Beware of the Mean Time Between Failure Calculation Trap

An MTBF calculation is often done to generate an indicator of plant and equipment reliability. An MTBF value is the average time between failures. There are serious dangers with the use of MTBF that need to be addressed when you do an MTBF calculation.

Take a look at the diagram below representing a period in the life of an imaginary production line. What is the MTBF formula to use for the period of interest to represent the production line’s reliability over that time?

If MTBF is the ‘mean time between failure’ (MTBF applies to repairable systems; MTTF, Mean Time To Failure, applies to unrepairable systems) the MTBF formula would need to have time units in the top line and a count of failures on the bottom line.

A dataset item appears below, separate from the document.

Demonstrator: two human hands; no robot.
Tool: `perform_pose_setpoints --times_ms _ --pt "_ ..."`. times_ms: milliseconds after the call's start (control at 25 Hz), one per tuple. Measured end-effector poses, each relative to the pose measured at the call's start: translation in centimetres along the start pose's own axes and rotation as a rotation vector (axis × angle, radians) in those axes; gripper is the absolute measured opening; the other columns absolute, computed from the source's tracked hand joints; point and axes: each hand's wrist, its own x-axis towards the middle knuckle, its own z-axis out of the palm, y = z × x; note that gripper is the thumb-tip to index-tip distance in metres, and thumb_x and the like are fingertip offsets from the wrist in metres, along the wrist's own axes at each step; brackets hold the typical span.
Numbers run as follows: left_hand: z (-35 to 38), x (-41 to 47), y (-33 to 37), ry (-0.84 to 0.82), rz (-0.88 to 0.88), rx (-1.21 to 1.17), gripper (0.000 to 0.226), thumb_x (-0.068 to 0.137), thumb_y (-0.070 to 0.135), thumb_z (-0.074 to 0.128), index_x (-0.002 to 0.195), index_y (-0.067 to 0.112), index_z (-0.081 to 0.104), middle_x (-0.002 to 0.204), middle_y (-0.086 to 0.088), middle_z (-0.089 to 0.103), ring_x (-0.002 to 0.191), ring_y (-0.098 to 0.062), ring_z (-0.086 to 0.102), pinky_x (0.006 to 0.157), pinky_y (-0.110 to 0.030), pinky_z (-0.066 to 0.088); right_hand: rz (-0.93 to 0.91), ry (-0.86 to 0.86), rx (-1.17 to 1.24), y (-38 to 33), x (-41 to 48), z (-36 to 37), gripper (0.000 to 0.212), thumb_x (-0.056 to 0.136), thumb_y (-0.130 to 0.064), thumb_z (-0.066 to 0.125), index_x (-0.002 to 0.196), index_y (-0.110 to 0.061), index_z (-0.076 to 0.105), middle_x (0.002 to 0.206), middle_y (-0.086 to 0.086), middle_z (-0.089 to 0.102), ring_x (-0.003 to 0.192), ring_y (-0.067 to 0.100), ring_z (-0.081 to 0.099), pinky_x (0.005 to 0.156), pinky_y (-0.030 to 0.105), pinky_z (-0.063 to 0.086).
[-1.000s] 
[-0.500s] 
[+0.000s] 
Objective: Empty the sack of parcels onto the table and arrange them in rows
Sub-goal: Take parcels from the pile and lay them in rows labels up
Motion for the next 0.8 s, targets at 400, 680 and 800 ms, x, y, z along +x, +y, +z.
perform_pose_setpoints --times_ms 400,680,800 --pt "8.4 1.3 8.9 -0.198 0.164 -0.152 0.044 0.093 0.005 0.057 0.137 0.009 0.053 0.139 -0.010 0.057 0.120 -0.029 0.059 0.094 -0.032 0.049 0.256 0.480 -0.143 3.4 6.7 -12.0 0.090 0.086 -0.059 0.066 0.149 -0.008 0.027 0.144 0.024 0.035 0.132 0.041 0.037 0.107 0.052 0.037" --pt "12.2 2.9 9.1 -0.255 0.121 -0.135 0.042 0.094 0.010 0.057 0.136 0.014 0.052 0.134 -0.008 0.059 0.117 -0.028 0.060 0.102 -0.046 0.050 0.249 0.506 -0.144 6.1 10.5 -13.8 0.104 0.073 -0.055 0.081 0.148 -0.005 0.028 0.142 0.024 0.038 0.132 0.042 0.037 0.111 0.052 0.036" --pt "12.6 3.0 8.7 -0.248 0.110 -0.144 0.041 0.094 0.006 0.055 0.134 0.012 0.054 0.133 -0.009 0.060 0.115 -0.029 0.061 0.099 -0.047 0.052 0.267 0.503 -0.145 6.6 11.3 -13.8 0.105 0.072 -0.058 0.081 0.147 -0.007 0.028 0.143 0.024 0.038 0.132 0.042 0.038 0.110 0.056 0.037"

In the diagram you will see the MTBF formula that I finally settled on: Mean Time Between Failure (MTBF) = Sum of Actual Operating Times 1, 2, 3, 4 divided No of Breakdowns during Period of Interest.

But the MTBF value you get from that MTBF calculation changes depending on the choices you make.

To arrive at a MTBF equation there are assumptions and options to consider. Like, what event is, and is not, a ‘failure’? What power-on time do you consider to be equipment operating ‘time’? When do you start and end the period of interest for which you are doing the MTBF calculation?

Definition of Failure

To measure MTBF you need to count the failures. But some failures are out of your control and you cannot influence them, like lightning strikes that fry equipment electronics, or floods that cause short circuits, or if your utility provider turns off the power or water supply. Do you include Acts-of-God into your MTBF calculation?

In reliability engineering a ‘failure’ is considered to be any unwanted or disappointing performance of the item/system being investigated. That definition leaves ‘failure’ wide-open to interpretation.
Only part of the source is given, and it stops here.